Using the data below, output the first line and every line after it up to and including the line containing "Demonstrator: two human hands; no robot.", exactly as written and with nothing added.

++++

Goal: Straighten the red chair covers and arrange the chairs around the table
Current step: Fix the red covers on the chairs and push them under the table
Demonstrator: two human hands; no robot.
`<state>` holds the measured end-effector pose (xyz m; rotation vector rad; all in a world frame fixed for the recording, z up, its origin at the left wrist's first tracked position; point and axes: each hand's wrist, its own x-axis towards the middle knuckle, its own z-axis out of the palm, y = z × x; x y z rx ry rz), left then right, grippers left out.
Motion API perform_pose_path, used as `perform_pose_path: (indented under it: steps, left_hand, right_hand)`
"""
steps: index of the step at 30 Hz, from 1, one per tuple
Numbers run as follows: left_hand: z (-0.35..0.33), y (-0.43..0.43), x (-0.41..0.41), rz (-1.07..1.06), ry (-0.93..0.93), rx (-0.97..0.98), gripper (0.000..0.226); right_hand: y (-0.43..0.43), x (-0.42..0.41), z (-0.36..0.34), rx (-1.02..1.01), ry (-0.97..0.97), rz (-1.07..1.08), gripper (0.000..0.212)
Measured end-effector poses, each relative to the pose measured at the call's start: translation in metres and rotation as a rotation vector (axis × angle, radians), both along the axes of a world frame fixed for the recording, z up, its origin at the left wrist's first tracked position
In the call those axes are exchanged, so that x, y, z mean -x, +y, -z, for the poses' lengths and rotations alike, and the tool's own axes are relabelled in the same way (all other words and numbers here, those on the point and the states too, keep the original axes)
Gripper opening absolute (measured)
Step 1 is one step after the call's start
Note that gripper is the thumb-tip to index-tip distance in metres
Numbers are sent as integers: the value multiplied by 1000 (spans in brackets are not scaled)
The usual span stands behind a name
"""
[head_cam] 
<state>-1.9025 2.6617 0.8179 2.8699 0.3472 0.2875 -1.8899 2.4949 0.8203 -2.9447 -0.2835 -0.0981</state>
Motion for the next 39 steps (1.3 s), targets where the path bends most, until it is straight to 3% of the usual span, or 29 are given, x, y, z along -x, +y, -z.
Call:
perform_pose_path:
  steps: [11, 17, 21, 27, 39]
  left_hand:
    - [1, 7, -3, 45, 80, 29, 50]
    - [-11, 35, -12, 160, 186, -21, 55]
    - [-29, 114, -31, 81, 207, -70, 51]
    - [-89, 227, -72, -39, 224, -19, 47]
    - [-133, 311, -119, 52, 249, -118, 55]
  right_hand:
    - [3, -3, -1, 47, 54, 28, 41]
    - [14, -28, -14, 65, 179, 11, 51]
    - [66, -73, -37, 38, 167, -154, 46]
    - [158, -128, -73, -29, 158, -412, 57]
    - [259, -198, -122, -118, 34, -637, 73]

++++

ANSWER SPACE:
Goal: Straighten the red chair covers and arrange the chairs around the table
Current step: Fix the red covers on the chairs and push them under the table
Demonstrator: two human hands; no robot.

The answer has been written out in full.